Rituales relajantes antes de acostarte

Bañarse, leer, tocar música o practicar una técnica de relajación como la meditación o la respiración profunda pueden ayudar a relajarnos antes de ir a dormir.

Limita las pastillas para dormir

Muchas ayudas para dormir tienen efectos secundarios y no son para uso a largo plazo. Las pastillas para dormir no abordan las causas del insomnio e incluso pueden empeorarlo a largo plazo.

Ejercicio para superar problemas de sueño

El ejercicio, especialmente la actividad aeróbica, libera químicos en el cuerpo que promueven un sueño más reparador. Incluso si tienes problemas de movilidad, hay innumerables actividades que puedes hacer para prepararte para una buena noche de sueño. Pero siempre consulta a tu médico antes de realizar cualquier nuevo programa de ejercicios.

Mujeres en natación (bigstock)

Ejercicios de natación/agua

Las natación es una forma suave de mejorar el estado físico y excelente para las articulaciones doloridas o los músculos débiles.

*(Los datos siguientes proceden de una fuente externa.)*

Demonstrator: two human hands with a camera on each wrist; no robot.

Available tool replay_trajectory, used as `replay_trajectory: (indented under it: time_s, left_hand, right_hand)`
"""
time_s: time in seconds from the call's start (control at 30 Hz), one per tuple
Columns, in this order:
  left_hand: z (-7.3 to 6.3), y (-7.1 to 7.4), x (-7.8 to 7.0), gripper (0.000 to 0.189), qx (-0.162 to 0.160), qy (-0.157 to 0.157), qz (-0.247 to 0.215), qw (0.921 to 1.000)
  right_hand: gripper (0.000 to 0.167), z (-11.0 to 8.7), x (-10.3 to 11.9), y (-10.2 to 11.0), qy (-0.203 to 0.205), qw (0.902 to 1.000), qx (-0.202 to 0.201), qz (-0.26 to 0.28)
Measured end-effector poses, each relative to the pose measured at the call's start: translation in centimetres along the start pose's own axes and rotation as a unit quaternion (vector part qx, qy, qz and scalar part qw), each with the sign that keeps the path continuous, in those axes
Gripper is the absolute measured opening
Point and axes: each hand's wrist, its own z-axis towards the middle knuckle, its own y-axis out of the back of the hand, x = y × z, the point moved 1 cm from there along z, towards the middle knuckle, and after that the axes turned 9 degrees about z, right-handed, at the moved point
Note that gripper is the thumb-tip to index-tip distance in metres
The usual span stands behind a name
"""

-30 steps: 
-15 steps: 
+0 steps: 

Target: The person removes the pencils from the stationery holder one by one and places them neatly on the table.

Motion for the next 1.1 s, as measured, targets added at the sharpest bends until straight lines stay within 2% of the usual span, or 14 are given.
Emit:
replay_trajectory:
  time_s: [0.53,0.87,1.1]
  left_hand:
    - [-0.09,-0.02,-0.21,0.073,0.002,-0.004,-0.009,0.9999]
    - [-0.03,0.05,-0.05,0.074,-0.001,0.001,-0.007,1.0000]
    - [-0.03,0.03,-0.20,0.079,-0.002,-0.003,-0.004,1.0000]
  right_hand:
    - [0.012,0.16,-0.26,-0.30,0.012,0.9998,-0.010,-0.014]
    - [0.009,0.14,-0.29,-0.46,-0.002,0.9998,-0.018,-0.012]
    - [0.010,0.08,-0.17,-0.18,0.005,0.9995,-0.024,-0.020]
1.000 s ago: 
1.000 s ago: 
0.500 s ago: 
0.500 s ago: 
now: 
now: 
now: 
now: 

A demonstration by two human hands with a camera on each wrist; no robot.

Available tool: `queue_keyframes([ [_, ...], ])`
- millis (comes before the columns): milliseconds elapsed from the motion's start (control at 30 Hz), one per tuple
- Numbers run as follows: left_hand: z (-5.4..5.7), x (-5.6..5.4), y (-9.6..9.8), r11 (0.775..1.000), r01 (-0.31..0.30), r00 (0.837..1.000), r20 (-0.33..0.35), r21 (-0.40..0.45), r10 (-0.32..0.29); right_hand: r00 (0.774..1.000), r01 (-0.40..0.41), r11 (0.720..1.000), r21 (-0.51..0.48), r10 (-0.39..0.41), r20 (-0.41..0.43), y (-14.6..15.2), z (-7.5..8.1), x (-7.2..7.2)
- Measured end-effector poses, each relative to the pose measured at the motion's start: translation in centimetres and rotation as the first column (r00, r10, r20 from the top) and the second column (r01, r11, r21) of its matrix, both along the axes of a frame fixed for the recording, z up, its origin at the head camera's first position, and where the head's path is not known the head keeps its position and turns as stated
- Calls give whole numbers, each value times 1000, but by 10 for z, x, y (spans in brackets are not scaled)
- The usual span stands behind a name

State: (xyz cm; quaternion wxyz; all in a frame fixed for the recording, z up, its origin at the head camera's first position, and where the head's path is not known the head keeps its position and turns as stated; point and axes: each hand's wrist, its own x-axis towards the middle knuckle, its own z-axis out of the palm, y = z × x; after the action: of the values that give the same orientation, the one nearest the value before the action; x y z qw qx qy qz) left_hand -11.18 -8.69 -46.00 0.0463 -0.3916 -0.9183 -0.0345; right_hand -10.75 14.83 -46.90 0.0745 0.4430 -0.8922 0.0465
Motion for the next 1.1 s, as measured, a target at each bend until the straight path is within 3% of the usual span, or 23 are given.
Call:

Muchas piscinas comunitarias tienen programas de natación solo para adultos mayores, así como clases de ejercicios en el agua.

Bailar

Si te encanta moverte con la música, ve a bailar o toma clases de baile. Además de ser una excelente manera de ampliar tu red social, también ayudan a llegar más relajados a la noche.

Golf

El golf es otro ejercicio que no requiere movimientos fuertes. Caminar agrega un añadido aeróbico y pasar tiempo mientras tanto con amigos puede mejorar tu estado de ánimo.

Ciclismo o caminar

Si estás en buena forma, puedes caminar o correr y andar en bicicleta. Ambos ejercicios se pueden hacer al aire libre o en interior en una bicicleta estática o una cinta de correr.